TVRINews, Toba
Kejaksaan Negeri Toba memusnahkan barang bukti dari 50 perkara tindak pidana umum yang telah berkekuatan hukum tetap atau inkracht. Pemusnahan berlangsung di halaman Kantor Kejaksaan Negeri Toba, Rabu.
Barang bukti yang dimusnahkan didominasi perkara narkotika, dengan sejumlah barang bukti berupa sabu-sabu, ganja, ekstasi, telepon genggam, timbangan digital, senjata tajam, serta pakaian yang berkaitan dengan perkara pidana.
Pemusnahan tersebut dilaksanakan berdasarkan Surat Perintah Kepala Kejaksaan Negeri Toba Nomor PRIN-31/L.2.27/Enz.3/09/2026 tertanggal 9 September 2026 tentang pelaksanaan pemusnahan barang bukti yang telah mempunyai kekuatan hukum tetap.

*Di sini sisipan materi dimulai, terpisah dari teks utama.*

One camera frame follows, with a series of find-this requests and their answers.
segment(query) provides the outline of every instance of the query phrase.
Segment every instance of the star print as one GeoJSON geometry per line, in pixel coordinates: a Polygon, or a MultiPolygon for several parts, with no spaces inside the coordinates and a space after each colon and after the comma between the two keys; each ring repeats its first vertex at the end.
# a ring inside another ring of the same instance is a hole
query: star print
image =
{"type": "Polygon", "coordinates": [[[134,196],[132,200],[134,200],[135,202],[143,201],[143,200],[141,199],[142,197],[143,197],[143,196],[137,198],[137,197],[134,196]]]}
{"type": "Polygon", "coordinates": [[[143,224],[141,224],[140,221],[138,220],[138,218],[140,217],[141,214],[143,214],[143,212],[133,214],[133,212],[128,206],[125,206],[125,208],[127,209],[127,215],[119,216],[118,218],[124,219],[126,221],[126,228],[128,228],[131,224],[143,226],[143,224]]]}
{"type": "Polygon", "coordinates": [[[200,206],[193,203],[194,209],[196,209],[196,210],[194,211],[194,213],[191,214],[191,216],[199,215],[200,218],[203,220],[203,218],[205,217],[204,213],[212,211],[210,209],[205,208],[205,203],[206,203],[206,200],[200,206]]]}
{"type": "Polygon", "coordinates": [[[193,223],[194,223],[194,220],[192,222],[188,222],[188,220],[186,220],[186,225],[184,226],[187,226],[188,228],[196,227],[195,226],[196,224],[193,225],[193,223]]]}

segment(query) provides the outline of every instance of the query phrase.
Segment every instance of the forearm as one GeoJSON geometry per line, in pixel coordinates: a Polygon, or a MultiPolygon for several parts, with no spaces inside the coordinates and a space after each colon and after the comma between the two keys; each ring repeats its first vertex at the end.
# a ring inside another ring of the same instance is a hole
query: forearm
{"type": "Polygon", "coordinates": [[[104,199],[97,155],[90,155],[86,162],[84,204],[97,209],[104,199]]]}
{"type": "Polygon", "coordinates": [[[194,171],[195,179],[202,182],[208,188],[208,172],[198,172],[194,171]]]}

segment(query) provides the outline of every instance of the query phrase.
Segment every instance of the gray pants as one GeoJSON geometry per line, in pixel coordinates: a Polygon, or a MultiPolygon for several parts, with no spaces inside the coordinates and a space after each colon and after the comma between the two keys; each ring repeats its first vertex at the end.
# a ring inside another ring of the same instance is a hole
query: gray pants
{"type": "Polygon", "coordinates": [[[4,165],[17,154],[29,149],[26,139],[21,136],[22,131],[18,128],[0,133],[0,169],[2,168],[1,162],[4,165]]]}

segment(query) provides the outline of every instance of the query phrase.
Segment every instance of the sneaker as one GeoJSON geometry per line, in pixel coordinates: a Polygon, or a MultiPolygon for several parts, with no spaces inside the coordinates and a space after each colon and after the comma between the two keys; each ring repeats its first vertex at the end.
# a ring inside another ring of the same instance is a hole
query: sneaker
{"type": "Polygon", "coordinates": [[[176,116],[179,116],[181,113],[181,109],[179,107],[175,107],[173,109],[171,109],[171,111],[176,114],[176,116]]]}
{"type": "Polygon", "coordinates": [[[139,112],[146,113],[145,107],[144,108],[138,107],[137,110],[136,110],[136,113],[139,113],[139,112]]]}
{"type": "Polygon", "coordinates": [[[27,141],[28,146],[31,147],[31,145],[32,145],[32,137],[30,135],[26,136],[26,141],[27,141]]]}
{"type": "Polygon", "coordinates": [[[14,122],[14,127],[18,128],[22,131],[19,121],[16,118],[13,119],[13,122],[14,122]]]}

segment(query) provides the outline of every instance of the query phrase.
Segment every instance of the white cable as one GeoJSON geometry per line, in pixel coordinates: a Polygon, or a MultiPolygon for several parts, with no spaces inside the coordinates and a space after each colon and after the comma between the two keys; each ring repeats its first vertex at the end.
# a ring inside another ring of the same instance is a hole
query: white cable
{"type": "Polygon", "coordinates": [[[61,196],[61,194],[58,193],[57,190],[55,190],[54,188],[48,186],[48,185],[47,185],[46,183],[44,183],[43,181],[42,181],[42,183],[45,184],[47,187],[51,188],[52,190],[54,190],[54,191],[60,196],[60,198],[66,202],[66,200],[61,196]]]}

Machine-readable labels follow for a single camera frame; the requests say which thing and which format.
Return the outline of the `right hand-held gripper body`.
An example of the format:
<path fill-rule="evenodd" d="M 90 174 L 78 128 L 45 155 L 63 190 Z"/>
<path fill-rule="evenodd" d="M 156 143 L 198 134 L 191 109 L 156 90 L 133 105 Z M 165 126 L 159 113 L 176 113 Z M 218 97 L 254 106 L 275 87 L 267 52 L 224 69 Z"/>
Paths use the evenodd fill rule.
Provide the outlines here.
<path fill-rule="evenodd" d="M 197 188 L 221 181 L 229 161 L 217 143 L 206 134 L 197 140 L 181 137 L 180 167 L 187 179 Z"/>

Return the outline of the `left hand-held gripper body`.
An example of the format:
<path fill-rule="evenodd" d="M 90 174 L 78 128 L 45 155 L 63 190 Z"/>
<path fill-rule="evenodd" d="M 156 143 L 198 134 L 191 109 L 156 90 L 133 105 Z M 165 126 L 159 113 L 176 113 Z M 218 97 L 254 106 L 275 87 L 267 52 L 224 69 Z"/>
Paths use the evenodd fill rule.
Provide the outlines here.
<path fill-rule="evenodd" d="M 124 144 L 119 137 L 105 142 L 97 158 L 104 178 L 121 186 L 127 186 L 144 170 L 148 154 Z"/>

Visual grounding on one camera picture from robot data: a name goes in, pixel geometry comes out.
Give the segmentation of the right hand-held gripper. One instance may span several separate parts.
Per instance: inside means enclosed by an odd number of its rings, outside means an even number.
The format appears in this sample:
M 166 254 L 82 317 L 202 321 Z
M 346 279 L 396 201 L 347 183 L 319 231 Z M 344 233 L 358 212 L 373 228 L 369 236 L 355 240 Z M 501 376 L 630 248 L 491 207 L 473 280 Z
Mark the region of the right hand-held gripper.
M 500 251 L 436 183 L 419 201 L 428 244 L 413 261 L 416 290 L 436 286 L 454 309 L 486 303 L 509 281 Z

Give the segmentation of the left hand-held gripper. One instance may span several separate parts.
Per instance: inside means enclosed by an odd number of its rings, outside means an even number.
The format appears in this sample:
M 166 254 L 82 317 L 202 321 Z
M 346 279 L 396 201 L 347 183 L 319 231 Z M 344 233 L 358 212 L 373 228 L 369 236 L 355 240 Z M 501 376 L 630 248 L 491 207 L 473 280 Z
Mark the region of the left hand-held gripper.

Kepala Kejaksaan Negeri Toba Muslih mengatakan, pemusnahan barang bukti merupakan bagian dari pelaksanaan putusan pengadilan yang telah berkekuatan hukum tetap.
Menurutnya, langkah tersebut sekaligus menjadi bentuk pertanggungjawaban Kejaksaan dalam memastikan barang bukti yang telah memiliki status hukum untuk dimusnahkan benar-benar diselesaikan sesuai ketentuan.
“Pemusnahan barang bukti merupakan bagian dari pelaksanaan putusan pengadilan yang telah berkekuatan hukum tetap serta sebagai bentuk pertanggungjawaban Kejaksaan dalam memastikan barang bukti dimusnahkan sesuai dengan ketentuan yang berlaku,” ujar Muslih.
Barang bukti yang dimusnahkan merupakan hasil penanganan perkara yang dihimpun sejak Desember 2025 hingga Agustus 2026. Perkara tersebut telah diputus di tingkat Pengadilan Negeri, Pengadilan Tinggi, maupun Mahkamah Agung.
Dari total 50 perkara, sebanyak 33 perkara merupakan tindak pidana narkotika. Rinciannya, 19 perkara berada pada tingkat kasasi, enam perkara tingkat banding, dan delapan perkara telah berkekuatan hukum tetap di tingkat pertama.
Sementara itu, sembilan perkara lainnya merupakan tindak pidana keamanan negara, ketertiban umum, dan tindak pidana umum lainnya atau Kamnegtibun/TPUL.
Perkara tersebut terdiri dari dua kasus perlindungan anak, empat kasus penganiayaan, dua kasus perjudian, serta satu perkara lainnya.
Adapun delapan perkara lainnya masuk dalam kategori tindak pidana orang dan harta benda atau Orhada.
Untuk barang bukti narkotika yang dimusnahkan, terdiri dari sabu-sabu dengan berat bersih 99,1 gram, ganja seberat 787,98 gram, serta 80 butir ekstasi.
Selain narkotika, Kejari Toba turut memusnahkan sejumlah barang bukti lain, di antaranya timbangan digital, telepon genggam, senjata tajam, dan pakaian yang berkaitan dengan perkara pidana.
Pemusnahan dilakukan secara terbuka sebagai bagian dari proses eksekusi putusan pengadilan sekaligus memastikan barang bukti yang telah berkekuatan hukum tetap tidak disalahgunakan.
Kejaksaan Negeri Toba menegaskan pemusnahan tersebut merupakan bagian dari tugas penegakan hukum, khususnya dalam menjalankan putusan pengadilan yang telah berkekuatan hukum tetap di wilayah hukum Kabupaten Toba.